*** Opening Source data ***

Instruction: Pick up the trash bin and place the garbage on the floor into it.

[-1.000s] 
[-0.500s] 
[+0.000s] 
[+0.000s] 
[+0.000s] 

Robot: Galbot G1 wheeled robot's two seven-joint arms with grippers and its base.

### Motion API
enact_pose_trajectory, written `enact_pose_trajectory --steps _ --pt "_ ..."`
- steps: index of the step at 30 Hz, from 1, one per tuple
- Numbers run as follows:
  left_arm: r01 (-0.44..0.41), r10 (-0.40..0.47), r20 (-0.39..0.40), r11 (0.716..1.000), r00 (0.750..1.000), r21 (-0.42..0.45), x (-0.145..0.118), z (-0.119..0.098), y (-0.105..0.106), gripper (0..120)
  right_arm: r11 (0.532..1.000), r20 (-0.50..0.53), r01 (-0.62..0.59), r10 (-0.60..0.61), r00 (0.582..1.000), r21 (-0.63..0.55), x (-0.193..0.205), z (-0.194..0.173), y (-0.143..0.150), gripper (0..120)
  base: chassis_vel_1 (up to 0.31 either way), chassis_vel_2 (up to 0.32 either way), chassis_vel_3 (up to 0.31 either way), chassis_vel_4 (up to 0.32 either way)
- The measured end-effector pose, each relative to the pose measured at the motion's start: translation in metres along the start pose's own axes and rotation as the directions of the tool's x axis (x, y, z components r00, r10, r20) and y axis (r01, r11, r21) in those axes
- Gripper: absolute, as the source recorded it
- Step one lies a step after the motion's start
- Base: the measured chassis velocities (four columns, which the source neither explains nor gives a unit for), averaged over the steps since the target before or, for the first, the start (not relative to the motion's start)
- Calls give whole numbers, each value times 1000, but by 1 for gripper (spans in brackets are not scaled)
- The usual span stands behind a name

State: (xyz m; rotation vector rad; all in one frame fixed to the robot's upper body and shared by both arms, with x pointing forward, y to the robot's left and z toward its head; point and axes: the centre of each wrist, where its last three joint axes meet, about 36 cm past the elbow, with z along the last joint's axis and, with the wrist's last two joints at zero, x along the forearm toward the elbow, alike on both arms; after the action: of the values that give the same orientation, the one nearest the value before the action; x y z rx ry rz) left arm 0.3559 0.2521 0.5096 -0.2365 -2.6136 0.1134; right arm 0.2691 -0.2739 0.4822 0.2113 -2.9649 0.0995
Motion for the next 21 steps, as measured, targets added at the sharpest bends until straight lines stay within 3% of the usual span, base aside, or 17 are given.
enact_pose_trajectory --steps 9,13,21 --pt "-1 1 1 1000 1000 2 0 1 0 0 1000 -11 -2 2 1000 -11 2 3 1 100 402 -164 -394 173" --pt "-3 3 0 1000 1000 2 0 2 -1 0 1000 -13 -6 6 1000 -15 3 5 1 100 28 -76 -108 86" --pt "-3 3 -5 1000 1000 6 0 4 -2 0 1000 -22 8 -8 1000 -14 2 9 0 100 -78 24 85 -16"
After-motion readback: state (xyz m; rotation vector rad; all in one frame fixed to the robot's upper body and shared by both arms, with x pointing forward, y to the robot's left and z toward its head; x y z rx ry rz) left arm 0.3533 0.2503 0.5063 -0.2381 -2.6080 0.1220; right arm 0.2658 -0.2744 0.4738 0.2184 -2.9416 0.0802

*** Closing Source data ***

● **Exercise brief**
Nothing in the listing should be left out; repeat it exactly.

● **Answer section**
Instruction: Pick up the trash bin and place the garbage on the floor into it.

[-1.000s] 
[-0.500s] 
[+0.000s] 
[+0.000s] 
[+0.000s] 

Robot: Galbot G1 wheeled robot's two seven-joint arms with grippers and its base.

### Motion API
enact_pose_trajectory, written `enact_pose_trajectory --steps _ --pt "_ ..."`
- steps: index of the step at 30 Hz, from 1, one per tuple
- Numbers run as follows:
  left_arm: r01 (-0.44..0.41), r10 (-0.40..0.47), r20 (-0.39..0.40), r11 (0.716..1.000), r00 (0.750..1.000), r21 (-0.42..0.45), x (-0.145..0.118), z (-0.119..0.098), y (-0.105..0.106), gripper (0..120)
  right_arm: r11 (0.532..1.000), r20 (-0.50..0.53), r01 (-0.62..0.59), r10 (-0.60..0.61), r00 (0.582..1.000), r21 (-0.63..0.55), x (-0.193..0.205), z (-0.194..0.173), y (-0.143..0.150), gripper (0..120)
  base: chassis_vel_1 (up to 0.31 either way), chassis_vel_2 (up to 0.32 either way), chassis_vel_3 (up to 0.31 either way), chassis_vel_4 (up to 0.32 either way)
- The measured end-effector pose, each relative to the pose measured at the motion's start: translation in metres along the start pose's own axes and rotation as the directions of the tool's x axis (x, y, z components r00, r10, r20) and y axis (r01, r11, r21) in those axes
- Gripper: absolute, as the source recorded it
- Step one lies a step after the motion's start
- Base: the measured chassis velocities (four columns, which the source neither explains nor gives a unit for), averaged over the steps since the target before or, for the first, the start (not relative to the motion's start)
- Calls give whole numbers, each value times 1000, but by 1 for gripper (spans in brackets are not scaled)
- The usual span stands behind a name

State: (xyz m; rotation vector rad; all in one frame fixed to the robot's upper body and shared by both arms, with x pointing forward, y to the robot's left and z toward its head; point and axes: the centre of each wrist, where its last three joint axes meet, about 36 cm past the elbow, with z along the last joint's axis and, with the wrist's last two joints at zero, x along the forearm toward the elbow, alike on both arms; after the action: of the values that give the same orientation, the one nearest the value before the action; x y z rx ry rz) left arm 0.3559 0.2521 0.5096 -0.2365 -2.6136 0.1134; right arm 0.2691 -0.2739 0.4822 0.2113 -2.9649 0.0995
Motion for the next 21 steps, as measured, targets added at the sharpest bends until straight lines stay within 3% of the usual span, base aside, or 17 are given.
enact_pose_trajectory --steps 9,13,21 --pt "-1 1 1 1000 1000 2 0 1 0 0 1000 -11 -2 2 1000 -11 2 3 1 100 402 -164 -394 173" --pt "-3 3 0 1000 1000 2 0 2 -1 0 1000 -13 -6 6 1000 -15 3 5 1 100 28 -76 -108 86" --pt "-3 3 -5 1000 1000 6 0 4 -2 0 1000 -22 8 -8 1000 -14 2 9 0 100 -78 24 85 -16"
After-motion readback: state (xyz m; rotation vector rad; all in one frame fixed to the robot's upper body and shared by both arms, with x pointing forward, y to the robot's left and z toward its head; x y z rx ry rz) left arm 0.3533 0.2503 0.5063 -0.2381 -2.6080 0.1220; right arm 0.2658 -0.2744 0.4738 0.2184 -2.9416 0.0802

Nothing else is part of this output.